2.39 g (0.01 mol) of 4- (N, N-dimethylamino) -1,2-dithiolane hydrogen oxalate (nereistoxin hydrogen oxalate) and 6.1 g (0.02 mol) of sodium tetrathionate (Na ₂ S ₄ O ₆ - 3H ₂ O) are stirred in a 2-phase system of 1 molar phosphate buffer (pH 7.5) and 75 ml of methylene chloride at 20 ° C for 15 hours. Anschießend the methylene chloride is separated in a separating funnel and extracted the aqueous phase with 50 ml of methylene chloride. The combined organic phases are dried over sodium sulfate and precipitated with oxalic acid in diethyl ether, the hydrogen oxalate of thiocyclam. 1.8 g (65% of theory) of colorless powder are obtained. F. 125-30T (dec., Dioxane) C ₇ H ₁₃ NO ₄ S ₃ (271.4)

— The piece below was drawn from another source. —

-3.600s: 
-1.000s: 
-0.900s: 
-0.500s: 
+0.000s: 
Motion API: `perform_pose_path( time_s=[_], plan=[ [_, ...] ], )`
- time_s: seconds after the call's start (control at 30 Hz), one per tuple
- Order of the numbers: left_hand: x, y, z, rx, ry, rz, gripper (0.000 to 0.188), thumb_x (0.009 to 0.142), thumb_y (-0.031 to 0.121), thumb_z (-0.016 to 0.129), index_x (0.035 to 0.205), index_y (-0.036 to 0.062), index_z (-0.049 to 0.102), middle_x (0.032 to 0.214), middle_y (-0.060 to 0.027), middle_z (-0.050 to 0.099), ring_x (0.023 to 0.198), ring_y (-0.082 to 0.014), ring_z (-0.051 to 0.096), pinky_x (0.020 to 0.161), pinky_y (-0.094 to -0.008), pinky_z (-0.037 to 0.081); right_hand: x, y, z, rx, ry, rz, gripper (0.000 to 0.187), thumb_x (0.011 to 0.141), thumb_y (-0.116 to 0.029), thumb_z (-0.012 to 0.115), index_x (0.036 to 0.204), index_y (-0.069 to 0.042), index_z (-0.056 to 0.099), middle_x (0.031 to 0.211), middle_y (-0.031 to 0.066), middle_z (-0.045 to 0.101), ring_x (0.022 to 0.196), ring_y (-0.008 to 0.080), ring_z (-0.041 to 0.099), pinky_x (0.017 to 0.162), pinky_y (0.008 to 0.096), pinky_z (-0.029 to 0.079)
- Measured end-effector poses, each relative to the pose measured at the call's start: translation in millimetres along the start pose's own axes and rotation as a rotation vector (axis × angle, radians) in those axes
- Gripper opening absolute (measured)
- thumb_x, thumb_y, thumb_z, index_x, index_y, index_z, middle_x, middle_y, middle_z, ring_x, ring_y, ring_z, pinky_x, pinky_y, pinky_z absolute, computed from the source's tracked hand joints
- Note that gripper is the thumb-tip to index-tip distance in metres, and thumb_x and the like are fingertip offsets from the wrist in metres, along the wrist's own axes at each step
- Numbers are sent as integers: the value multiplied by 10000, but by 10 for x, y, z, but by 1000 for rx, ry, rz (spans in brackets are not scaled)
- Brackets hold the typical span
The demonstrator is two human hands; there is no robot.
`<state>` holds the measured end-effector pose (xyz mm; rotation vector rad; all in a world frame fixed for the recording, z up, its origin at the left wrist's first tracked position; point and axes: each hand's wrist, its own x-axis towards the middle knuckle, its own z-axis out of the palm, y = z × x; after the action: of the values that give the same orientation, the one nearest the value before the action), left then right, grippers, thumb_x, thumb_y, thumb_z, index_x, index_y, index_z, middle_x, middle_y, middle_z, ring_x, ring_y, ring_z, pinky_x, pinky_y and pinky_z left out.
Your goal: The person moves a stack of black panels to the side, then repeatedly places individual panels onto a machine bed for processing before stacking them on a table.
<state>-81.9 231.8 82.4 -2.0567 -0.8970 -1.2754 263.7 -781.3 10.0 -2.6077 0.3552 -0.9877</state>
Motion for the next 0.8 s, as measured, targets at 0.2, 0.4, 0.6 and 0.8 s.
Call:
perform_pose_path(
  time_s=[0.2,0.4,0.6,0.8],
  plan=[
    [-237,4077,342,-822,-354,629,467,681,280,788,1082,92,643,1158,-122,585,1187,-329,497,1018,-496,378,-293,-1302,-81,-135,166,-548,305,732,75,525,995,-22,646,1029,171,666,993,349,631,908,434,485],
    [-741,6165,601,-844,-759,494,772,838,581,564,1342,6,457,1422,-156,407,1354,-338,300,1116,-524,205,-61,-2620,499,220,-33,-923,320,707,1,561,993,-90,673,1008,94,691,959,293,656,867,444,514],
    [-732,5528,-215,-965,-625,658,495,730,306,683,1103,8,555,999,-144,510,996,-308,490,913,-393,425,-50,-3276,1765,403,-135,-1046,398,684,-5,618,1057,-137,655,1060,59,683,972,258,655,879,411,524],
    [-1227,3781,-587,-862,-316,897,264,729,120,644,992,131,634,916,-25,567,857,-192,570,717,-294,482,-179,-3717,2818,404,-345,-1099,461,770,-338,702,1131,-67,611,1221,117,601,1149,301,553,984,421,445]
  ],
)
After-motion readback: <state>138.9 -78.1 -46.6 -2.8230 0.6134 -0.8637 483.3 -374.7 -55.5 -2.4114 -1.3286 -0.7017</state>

Ber. C31.01 H4.82 N5.16 S35.40 C31.21 H4.91 N5.07 S35.21 mol. Wt. of thiocyclam 181 (mass spectroscopy)

Claims (5)

1. A process for preparing thiocyclam from 4- (N, N-dimethylamino) -1,2-dithiolane (Nereistoxin) and the alkali metal salt of a polythionate, characterized in that the reaction at a pH of 7-9 in a 2 Phase system is carried out at temperatures between 0 and 6O ⁰ C and a reaction time of 5-20 hours with vigorous stirring and the resulting thiocyclam is precipitated with oxalic acid in an aprotic solvent from the organic phase of the 2-phase system as hydrogen oxalate. 2. The method according to claim 1, characterized in that is used as alkali salts of polythionates sodium trithionate or sodium tetrathionate. 3. The method according to claim 1 and 2, characterized in that the reaction is carried out at pH 7.5-8 and to maintain the pH constant, a phosphate buffer is used. 4. The method according to claim 1 to 3, characterized in that the reaction is carried out at room temperature. 5. The method according to claim 1 to 4, characterized in that methylene chloride is used as the organic phase.